*Your instructions*: The records below must be transcribed precisely and in full.

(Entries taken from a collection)
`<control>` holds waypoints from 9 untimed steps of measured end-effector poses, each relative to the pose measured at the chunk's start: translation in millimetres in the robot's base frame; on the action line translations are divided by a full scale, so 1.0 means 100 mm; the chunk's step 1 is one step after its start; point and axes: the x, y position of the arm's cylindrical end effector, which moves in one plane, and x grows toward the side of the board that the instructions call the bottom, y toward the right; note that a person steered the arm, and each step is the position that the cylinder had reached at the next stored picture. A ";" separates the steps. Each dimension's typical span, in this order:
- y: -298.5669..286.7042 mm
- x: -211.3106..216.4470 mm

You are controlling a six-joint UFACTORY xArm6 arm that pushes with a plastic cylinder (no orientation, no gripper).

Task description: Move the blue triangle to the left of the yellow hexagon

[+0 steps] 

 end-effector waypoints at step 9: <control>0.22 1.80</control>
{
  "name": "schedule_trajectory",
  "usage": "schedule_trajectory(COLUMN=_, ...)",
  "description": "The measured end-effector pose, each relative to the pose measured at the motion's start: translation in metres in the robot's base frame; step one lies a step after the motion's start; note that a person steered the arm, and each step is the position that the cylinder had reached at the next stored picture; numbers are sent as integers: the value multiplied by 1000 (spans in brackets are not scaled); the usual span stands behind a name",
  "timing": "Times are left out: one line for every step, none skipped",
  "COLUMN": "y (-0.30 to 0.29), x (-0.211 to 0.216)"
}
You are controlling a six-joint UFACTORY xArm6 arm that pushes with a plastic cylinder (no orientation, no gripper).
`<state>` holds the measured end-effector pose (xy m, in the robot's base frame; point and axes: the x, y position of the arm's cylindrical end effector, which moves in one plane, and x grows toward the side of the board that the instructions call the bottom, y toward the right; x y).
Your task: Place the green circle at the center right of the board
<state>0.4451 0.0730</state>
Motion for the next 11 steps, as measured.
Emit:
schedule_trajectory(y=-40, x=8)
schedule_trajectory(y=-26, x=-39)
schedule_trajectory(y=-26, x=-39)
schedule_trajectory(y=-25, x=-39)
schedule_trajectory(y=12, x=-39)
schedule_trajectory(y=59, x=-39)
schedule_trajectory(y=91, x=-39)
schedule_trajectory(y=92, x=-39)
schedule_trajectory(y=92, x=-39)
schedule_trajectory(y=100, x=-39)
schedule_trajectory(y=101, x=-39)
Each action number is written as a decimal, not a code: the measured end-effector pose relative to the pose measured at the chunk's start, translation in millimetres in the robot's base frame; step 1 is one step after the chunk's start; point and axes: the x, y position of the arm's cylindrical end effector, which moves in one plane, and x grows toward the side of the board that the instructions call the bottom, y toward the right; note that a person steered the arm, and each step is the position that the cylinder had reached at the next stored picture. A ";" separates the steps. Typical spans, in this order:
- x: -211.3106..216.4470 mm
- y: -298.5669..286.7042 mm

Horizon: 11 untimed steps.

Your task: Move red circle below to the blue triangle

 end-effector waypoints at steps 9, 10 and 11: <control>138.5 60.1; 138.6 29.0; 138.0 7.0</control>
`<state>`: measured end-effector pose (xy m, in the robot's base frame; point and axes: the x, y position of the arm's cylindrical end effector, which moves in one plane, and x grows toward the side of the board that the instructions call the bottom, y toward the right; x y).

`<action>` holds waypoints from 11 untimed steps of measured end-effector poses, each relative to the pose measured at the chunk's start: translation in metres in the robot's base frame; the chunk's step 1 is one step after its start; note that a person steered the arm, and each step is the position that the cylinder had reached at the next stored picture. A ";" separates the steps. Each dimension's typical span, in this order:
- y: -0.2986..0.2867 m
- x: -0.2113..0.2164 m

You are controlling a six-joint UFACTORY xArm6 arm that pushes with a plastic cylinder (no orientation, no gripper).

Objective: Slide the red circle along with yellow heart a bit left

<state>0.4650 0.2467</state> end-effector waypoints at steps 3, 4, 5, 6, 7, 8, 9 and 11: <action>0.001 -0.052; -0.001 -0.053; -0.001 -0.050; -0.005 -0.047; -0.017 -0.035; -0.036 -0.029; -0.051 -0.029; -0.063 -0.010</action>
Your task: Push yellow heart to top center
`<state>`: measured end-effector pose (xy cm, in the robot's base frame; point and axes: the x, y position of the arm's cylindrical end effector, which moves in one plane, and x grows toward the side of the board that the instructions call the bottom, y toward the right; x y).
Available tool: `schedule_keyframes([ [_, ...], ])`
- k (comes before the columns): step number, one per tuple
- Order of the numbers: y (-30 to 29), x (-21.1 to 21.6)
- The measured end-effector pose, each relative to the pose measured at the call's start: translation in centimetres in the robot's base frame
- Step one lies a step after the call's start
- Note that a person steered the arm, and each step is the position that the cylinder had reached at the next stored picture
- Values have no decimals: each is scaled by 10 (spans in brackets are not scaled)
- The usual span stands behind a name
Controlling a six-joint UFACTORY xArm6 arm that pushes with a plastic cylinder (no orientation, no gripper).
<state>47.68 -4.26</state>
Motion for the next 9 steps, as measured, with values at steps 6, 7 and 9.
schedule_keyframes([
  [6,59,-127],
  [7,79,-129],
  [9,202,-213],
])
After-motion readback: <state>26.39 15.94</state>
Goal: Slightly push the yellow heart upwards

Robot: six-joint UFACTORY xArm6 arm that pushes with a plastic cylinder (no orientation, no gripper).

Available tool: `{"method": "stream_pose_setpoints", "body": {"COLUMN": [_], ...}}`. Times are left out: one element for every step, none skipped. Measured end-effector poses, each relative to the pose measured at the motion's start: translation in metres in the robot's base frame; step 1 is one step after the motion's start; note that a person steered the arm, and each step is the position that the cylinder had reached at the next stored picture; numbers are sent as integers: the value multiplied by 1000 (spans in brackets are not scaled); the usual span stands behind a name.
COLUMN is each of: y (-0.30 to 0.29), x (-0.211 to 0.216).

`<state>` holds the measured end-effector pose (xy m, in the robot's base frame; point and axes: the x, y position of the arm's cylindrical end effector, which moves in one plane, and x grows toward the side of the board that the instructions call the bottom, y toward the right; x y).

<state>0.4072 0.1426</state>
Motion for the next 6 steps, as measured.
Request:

*Answer to this problem*:
`<control>` holds waypoints from 9 untimed steps of measured end-effector poses, each relative to the pose measured at the chunk's start: translation in millimetres in the robot's base frame; on the action line translations are divided by a full scale, so 1.0 means 100 mm; the chunk's step 1 is one step after its start; point and axes: the x, y position of the arm's cylindrical end effector, which moves in one plane, and x grows toward the side of the board that the instructions call the bottom, y toward the right; note that a person steered the arm, and each step is the position that the cylinder had reached at the next stored picture. A ";" separates the steps. Each dimension's typical span, in this order:
- y: -298.5669..286.7042 mm
- x: -211.3106..216.4470 mm

You are controlling a six-joint UFACTORY xArm6 arm that pushes with a plastic cylinder (no orientation, no gripper).

Task description: Move the blue triangle to the left of the yellow hexagon

[+0 steps] 

 end-effector waypoints at step 9: <control>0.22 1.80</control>
{
  "name": "schedule_trajectory",
  "usage": "schedule_trajectory(COLUMN=_, ...)",
  "description": "The measured end-effector pose, each relative to the pose measured at the motion's start: translation in metres in the robot's base frame; step one lies a step after the motion's start; note that a person steered the arm, and each step is the position that the cylinder had reached at the next stored picture; numbers are sent as integers: the value multiplied by 1000 (spans in brackets are not scaled); the usual span stands behind a name",
  "timing": "Times are left out: one line for every step, none skipped",
  "COLUMN": "y (-0.30 to 0.29), x (-0.211 to 0.216)"
}
You are controlling a six-joint UFACTORY xArm6 arm that pushes with a plastic cylinder (no orientation, no gripper).
`<state>` holds the measured end-effector pose (xy m, in the robot's base frame; point and axes: the x, y position of the arm's cylindrical end effector, which moves in one plane, and x grows toward the side of the board that the instructions call the bottom, y toward the right; x y).
Your task: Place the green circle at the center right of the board
<state>0.4451 0.0730</state>
Motion for the next 11 steps, as measured.
Emit:
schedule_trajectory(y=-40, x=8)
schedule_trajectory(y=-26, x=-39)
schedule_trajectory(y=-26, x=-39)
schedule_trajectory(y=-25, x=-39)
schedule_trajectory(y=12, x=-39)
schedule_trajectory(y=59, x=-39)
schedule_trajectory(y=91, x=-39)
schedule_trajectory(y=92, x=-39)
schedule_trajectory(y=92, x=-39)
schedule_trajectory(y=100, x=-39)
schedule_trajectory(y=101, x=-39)
Each action number is written as a decimal, not a code: the measured end-effector pose relative to the pose measured at the chunk's start, translation in millimetres in the robot's base frame; step 1 is one step after the chunk's start; point and axes: the x, y position of the arm's cylindrical end effector, which moves in one plane, and x grows toward the side of the board that the instructions call the bottom, y toward the right; note that a person steered the arm, and each step is the position that the cylinder had reached at the next stored picture. A ";" separates the steps. Typical spans, in this order:
- x: -211.3106..216.4470 mm
- y: -298.5669..286.7042 mm

Horizon: 11 untimed steps.

Your task: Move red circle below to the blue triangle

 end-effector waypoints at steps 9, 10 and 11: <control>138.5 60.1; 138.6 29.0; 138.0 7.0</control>
`<state>`: measured end-effector pose (xy m, in the robot's base frame; point and axes: the x, y position of the arm's cylindrical end effector, which moves in one plane, and x grows toward the side of the board that the instructions call the bottom, y toward the right; x y).

`<action>` holds waypoints from 11 untimed steps of measured end-effector poses, each relative to the pose measured at the chunk's start: translation in metres in the robot's base frame; the chunk's step 1 is one step after its start; note that a person steered the arm, and each step is the position that the cylinder had reached at the next stored picture. A ";" separates the steps. Each dimension's typical span, in this order:
- y: -0.2986..0.2867 m
- x: -0.2113..0.2164 m

You are controlling a six-joint UFACTORY xArm6 arm that pushes with a plastic cylinder (no orientation, no gripper).

Objective: Slide the red circle along with yellow heart a bit left

<state>0.4650 0.2467</state> end-effector waypoints at steps 3, 4, 5, 6, 7, 8, 9 and 11: <action>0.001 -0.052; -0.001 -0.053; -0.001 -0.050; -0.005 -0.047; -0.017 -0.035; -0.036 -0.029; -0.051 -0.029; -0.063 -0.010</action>
Your task: Push yellow heart to top center
`<state>`: measured end-effector pose (xy cm, in the robot's base frame; point and axes: the x, y position of the arm's cylindrical end effector, which moves in one plane, and x grows toward the side of the board that the instructions call the bottom, y toward the right; x y).
Available tool: `schedule_keyframes([ [_, ...], ])`
- k (comes before the columns): step number, one per tuple
- Order of the numbers: y (-30 to 29), x (-21.1 to 21.6)
- The measured end-effector pose, each relative to the pose measured at the call's start: translation in centimetres in the robot's base frame
- Step one lies a step after the call's start
- Note that a person steered the arm, and each step is the position that the cylinder had reached at the next stored picture
- Values have no decimals: each is scaled by 10 (spans in brackets are not scaled)
- The usual span stands behind a name
Controlling a six-joint UFACTORY xArm6 arm that pushes with a plastic cylinder (no orientation, no gripper).
<state>47.68 -4.26</state>
Motion for the next 9 steps, as measured, with values at steps 6, 7 and 9.
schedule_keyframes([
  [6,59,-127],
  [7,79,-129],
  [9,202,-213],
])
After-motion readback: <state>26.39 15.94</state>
Goal: Slightly push the yellow heart upwards

Robot: six-joint UFACTORY xArm6 arm that pushes with a plastic cylinder (no orientation, no gripper).

Available tool: `{"method": "stream_pose_setpoints", "body": {"COLUMN": [_], ...}}`. Times are left out: one element for every step, none skipped. Measured end-effector poses, each relative to the pose measured at the motion's start: translation in metres in the robot's base frame; step 1 is one step after the motion's start; note that a person steered the arm, and each step is the position that the cylinder had reached at the next stored picture; numbers are sent as integers: the value multiplied by 1000 (spans in brackets are not scaled); the usual span stands behind a name.
COLUMN is each of: y (-0.30 to 0.29), x (-0.211 to 0.216).

`<state>` holds the measured end-effector pose (xy m, in the robot's base frame; point and axes: the x, y position of the arm's cylindrical end effector, which moves in one plane, and x grows toward the side of the board that the instructions call the bottom, y toward the right; x y).

<state>0.4072 0.1426</state>
Motion for the next 6 steps, as measured.
Request:

This answer is finished.